* **The task**
Please return, with no alterations, the lines below from the very first through the one that contains "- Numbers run".

* **Available data**

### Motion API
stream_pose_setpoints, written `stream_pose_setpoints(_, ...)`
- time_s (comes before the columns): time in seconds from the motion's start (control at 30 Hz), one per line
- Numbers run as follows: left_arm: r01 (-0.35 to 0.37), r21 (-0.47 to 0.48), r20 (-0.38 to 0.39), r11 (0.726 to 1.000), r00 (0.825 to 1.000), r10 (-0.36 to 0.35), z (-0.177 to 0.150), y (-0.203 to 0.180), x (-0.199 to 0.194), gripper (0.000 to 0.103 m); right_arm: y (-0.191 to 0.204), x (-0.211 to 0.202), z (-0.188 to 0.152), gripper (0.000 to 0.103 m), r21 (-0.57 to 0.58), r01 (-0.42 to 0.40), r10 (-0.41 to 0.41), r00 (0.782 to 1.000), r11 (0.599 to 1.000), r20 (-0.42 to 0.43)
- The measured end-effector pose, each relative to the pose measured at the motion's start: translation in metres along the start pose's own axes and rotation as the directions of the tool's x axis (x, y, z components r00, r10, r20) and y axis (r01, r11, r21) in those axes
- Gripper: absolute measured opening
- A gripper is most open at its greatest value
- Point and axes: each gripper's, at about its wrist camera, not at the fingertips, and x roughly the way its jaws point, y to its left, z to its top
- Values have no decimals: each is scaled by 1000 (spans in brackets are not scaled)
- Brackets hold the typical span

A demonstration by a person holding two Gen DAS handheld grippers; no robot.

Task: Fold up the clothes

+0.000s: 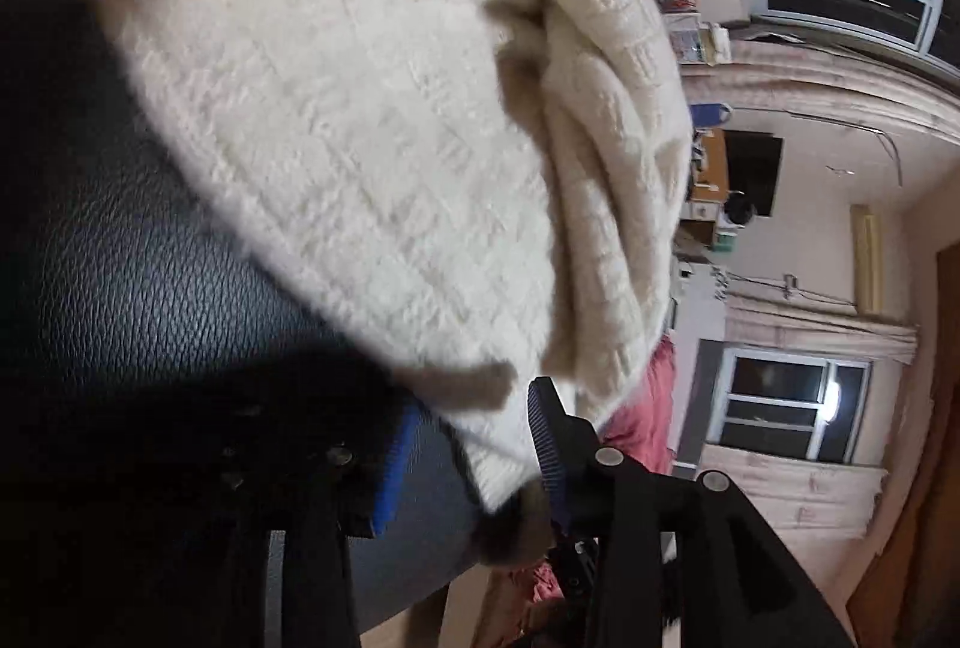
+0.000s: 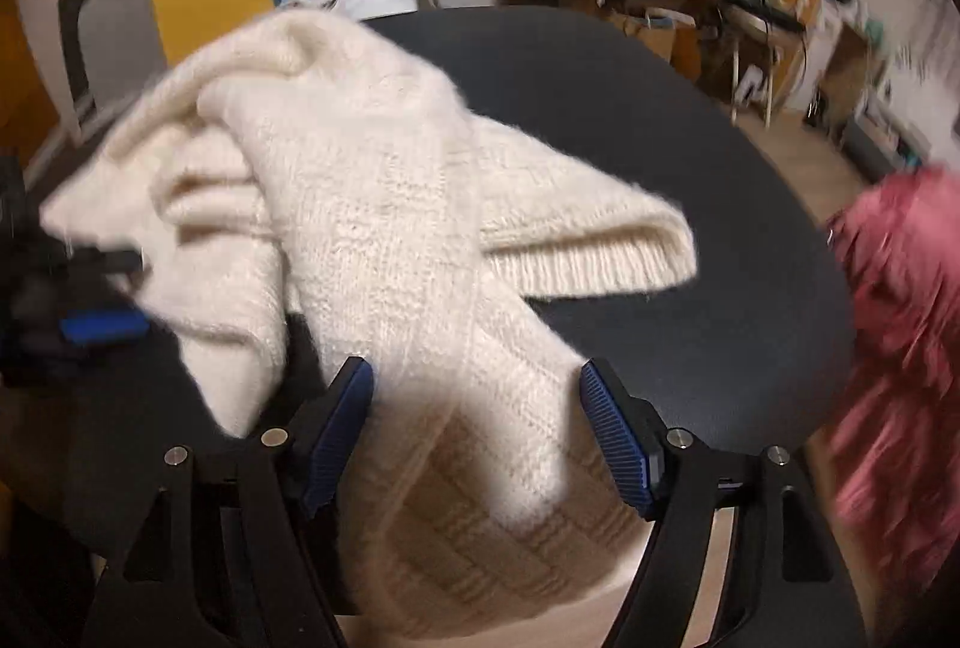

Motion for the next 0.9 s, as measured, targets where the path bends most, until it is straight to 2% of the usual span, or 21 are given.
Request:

* **Reply**
### Motion API
stream_pose_setpoints, written `stream_pose_setpoints(_, ...)`
- time_s (comes before the columns): time in seconds from the motion's start (control at 30 Hz), one per line
- Numbers run as follows: left_arm: r01 (-0.35 to 0.37), r21 (-0.47 to 0.48), r20 (-0.38 to 0.39), r11 (0.726 to 1.000), r00 (0.825 to 1.000), r10 (-0.36 to 0.35), z (-0.177 to 0.150), y (-0.203 to 0.180), x (-0.199 to 0.194), gripper (0.000 to 0.103 m); right_arm: y (-0.191 to 0.204), x (-0.211 to 0.202), z (-0.188 to 0.152), gripper (0.000 to 0.103 m), r21 (-0.57 to 0.58), r01 (-0.42 to 0.40), r10 (-0.41 to 0.41), r00 (0.782 to 1.000), r11 (0.599 to 1.000), r20 (-0.42 to 0.43)

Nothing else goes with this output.